The dog is amazingly adaptable, Grier says. Take sleeping arrangements: When the dog slept outdoors, he was fine. As flea and tick collars were perfected in the 1960s, humans were more willing to bring him into the house, and he settled down in the kitchen. In the past 10 years, when new topical applications succeeded in keeping dogs nearly bug-free, he happily assumed his place in bed. (Thirty percent of dog owners polled by the Associated Press in June admitted sleeping with their pups.)
But this adaptability can lead to pitfalls. Humans these days want constant companions, so animals with strong attachment drives have prospered – as have pups with separation anxiety and other psychological handicaps, Serpell says.
And many dog owners seem to expect their dogs to adhere to the norms of the human world, says Alexandra Horowitz, a scientist at Barnard College studying dog cognition. They don’t want dogs to sniff each other, for instance, though that’s the polite dog way to introduce oneself.

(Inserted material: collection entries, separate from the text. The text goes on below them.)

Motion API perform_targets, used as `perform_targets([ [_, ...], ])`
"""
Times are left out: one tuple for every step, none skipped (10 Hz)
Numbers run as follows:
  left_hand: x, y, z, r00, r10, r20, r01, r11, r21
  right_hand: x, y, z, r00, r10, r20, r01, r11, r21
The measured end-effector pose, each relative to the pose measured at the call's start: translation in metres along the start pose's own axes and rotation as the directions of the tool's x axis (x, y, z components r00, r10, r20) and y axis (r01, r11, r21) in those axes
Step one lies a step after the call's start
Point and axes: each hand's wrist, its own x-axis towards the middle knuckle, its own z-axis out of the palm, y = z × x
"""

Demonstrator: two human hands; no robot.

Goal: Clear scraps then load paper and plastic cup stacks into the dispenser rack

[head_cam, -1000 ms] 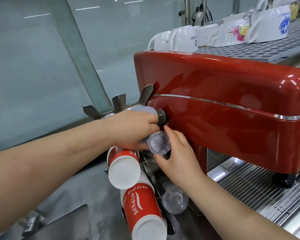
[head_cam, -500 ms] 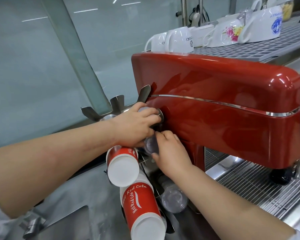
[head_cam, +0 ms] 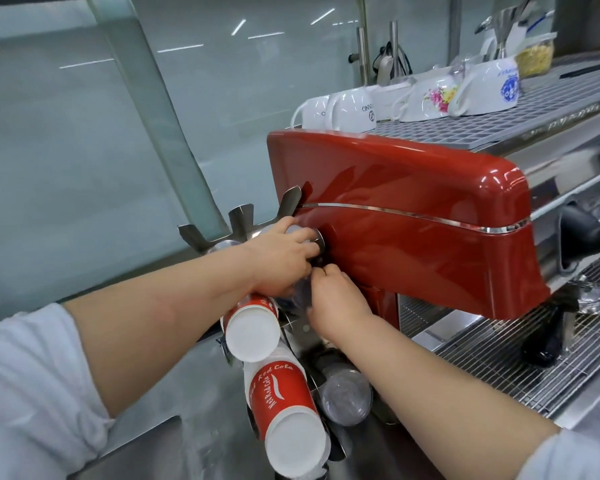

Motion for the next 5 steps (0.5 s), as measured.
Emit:
perform_targets([
  [-0.007, 0.001, -0.012, 0.999, -0.012, 0.048, 0.014, 0.999, -0.035, -0.001, -0.003, -0.013, 0.997, 0.016, 0.079, -0.012, 0.999, -0.049],
  [-0.021, 0.001, -0.026, 0.995, -0.04, 0.087, 0.042, 0.999, -0.029, -0.003, -0.009, -0.029, 0.981, 0.005, 0.195, 0.018, 0.993, -0.116],
  [-0.04, 0.0, -0.044, 0.982, -0.088, 0.164, 0.11, 0.985, -0.135, -0.004, -0.024, -0.051, 0.932, -0.053, 0.358, 0.148, 0.958, -0.244],
  [-0.061, -0.004, -0.063, 0.928, -0.158, 0.336, 0.257, 0.927, -0.274, -0.005, -0.041, -0.076, 0.874, -0.017, 0.486, 0.229, 0.896, -0.38],
  [-0.08, -0.018, -0.073, 0.87, -0.246, 0.427, 0.404, 0.852, -0.332, 0.0, -0.056, -0.099, 0.846, -0.008, 0.534, 0.279, 0.859, -0.429],
])
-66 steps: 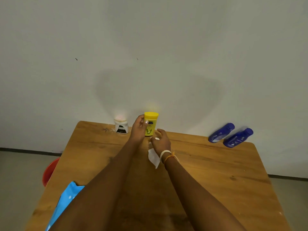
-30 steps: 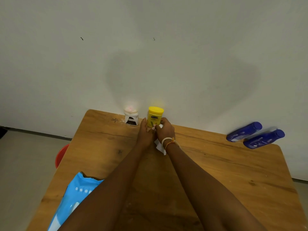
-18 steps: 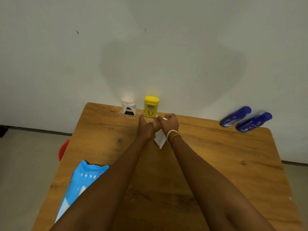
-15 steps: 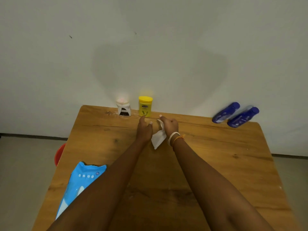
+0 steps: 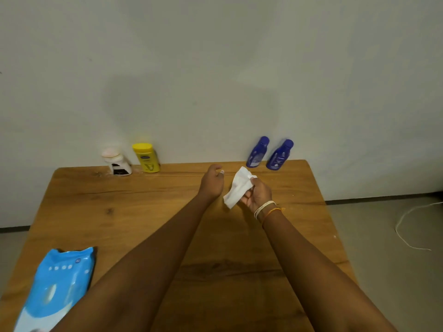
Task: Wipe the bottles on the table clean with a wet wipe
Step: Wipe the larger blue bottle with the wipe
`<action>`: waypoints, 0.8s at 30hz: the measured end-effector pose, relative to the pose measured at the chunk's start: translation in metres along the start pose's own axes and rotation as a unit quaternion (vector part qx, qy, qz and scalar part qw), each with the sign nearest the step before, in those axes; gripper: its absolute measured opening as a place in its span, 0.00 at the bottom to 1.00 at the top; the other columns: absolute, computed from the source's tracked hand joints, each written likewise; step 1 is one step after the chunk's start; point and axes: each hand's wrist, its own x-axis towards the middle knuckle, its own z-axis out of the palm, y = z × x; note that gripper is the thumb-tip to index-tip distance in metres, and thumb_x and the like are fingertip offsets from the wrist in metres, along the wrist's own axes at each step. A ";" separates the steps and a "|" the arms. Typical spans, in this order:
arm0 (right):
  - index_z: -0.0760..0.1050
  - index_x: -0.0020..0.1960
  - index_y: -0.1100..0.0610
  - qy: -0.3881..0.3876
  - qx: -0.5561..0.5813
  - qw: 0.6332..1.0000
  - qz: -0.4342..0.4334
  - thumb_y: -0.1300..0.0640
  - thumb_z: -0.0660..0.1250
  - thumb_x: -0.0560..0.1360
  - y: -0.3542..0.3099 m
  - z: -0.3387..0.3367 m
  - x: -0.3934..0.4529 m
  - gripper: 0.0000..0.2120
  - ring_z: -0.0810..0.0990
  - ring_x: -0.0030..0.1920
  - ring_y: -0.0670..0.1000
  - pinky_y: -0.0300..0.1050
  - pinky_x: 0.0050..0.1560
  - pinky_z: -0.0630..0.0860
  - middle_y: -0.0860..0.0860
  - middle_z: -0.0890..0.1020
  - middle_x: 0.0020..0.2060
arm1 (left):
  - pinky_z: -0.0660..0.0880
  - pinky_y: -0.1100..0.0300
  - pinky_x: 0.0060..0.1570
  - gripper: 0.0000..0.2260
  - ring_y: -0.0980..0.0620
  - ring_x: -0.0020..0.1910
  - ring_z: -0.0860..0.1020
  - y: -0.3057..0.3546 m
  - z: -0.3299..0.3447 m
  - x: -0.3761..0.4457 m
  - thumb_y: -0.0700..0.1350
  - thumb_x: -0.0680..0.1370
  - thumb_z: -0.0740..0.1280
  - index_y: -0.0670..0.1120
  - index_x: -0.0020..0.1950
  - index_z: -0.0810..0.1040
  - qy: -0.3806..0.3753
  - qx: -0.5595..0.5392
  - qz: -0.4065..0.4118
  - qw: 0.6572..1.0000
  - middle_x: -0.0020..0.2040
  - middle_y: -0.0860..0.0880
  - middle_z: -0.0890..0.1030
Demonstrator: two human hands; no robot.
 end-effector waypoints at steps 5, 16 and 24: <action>0.69 0.64 0.56 -0.008 0.055 0.998 0.007 0.54 0.61 0.79 -0.039 -0.042 0.027 0.15 0.79 0.52 0.59 0.64 0.56 0.74 0.57 0.79 0.57 | 0.72 0.53 0.62 0.17 0.44 0.64 0.73 0.024 0.057 0.017 0.47 0.82 0.58 0.46 0.71 0.66 -0.032 0.029 -0.020 0.999 0.69 0.43 0.71; 0.69 0.63 0.58 -0.001 -0.027 1.000 0.014 0.61 0.71 0.71 -0.057 -0.085 0.093 0.23 0.77 0.54 0.61 0.63 0.60 0.73 0.58 0.78 0.56 | 0.72 0.62 0.50 0.24 0.46 0.59 0.75 0.036 0.125 0.088 0.42 0.75 0.71 0.42 0.67 0.66 0.054 -0.005 -0.042 0.998 0.64 0.43 0.75; 0.69 0.62 0.58 -0.010 -0.029 0.997 0.070 0.64 0.69 0.71 -0.064 -0.105 0.106 0.21 0.74 0.55 0.61 0.64 0.60 0.71 0.58 0.76 0.55 | 0.69 0.71 0.38 0.20 0.52 0.50 0.76 0.024 0.148 0.094 0.44 0.72 0.74 0.44 0.60 0.72 0.135 -0.033 0.004 0.990 0.54 0.49 0.77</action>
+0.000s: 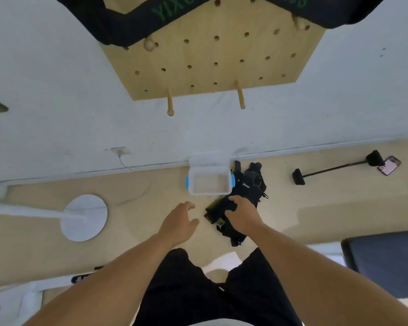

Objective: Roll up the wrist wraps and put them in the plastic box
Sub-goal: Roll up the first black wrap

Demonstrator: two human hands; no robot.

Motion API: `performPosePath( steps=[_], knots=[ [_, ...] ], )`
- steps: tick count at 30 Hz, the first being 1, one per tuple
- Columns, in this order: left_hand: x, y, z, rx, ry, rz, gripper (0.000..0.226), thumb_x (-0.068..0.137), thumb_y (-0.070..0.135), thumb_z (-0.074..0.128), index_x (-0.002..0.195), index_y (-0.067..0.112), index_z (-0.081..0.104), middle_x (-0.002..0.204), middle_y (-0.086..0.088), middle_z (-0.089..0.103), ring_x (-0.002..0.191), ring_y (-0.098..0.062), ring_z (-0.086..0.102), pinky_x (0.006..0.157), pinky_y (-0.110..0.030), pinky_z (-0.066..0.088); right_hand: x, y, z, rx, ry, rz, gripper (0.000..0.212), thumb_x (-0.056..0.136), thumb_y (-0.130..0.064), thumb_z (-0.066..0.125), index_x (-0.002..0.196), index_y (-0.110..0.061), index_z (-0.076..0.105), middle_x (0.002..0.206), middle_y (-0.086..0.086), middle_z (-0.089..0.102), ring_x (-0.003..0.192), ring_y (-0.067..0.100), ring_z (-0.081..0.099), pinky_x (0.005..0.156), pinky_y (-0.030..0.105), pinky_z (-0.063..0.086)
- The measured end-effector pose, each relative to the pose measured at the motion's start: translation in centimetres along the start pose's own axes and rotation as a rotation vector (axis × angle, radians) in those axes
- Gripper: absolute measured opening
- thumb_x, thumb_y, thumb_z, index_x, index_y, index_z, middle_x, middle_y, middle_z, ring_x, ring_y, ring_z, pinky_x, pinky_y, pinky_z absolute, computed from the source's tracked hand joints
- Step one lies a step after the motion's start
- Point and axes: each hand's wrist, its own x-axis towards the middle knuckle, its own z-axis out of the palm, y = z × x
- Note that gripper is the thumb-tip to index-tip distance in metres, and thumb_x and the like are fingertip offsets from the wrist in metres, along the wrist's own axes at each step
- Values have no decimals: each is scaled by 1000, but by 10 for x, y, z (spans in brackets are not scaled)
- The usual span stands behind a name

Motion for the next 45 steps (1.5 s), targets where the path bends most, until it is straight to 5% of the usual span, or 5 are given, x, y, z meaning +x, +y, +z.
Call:
performPosePath(
  steps=[12,25,28,31,45],
  knots=[
    [174,-76,103,-53,3,52,48,102,31,63,147,25,49,149,8,51,136,-12,50,103,-22,36,168,85,102,-74,-39,-40,53,99,-23,63,150,-27,49,155,-1,44,107,17,66,95,35,58],
    [327,-126,211,-80,-114,117,44,106,31,55,149,28,48,152,9,51,139,-13,48,103,-26,39,326,202,228,-526,-208,-277,69,98,-36,63,158,-28,30,154,1,42,115,22,62,92,39,57],
    [333,-124,206,-9,59,171,48,106,37,54,152,29,43,155,6,48,141,-16,46,110,-32,39,323,181,226,-647,-173,-391,66,99,-41,61,157,-27,31,147,-2,49,107,19,64,86,37,58],
    [326,-122,212,45,22,197,54,109,35,48,160,30,29,160,2,41,139,-19,48,108,-32,40,316,175,211,-693,-75,-440,54,100,-42,57,148,-22,44,135,-1,56,106,22,64,89,42,58],
    [224,-117,242,71,94,189,69,103,37,62,161,25,28,164,-2,38,142,-24,47,107,-32,38,259,244,186,-536,35,-279,70,98,-41,66,158,-23,35,154,6,48,136,29,51,111,45,46]
  ],
)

Our tendency to anthropomorphize can also create communication barriers. Take the canine “guilty look,” an expression most dog owners will swear reveals doggy knowledge of wrongdoing – a chewed shoe, for instance, or a stolen steak.
Ms. Horowitz studied this and found that the expression we describe as “guilty” is really anticipatory – made when the dog expects a scolding, regardless of whether it did something “wrong.”
“If one really abided by what the dog wants and needs there could be a huge shift,” she says. “I think it would be very difficult for us to maintain the level of pet ownership that we do as a society if we were really attendant to the dog’s point of view.”
I’M TAKING NOTE. My Lab has gotten up from his monogrammed bed and put his chin in my lap.
This is his language, anthropomorphized or not, for walk time. And I, devoted pet parent, will oblige.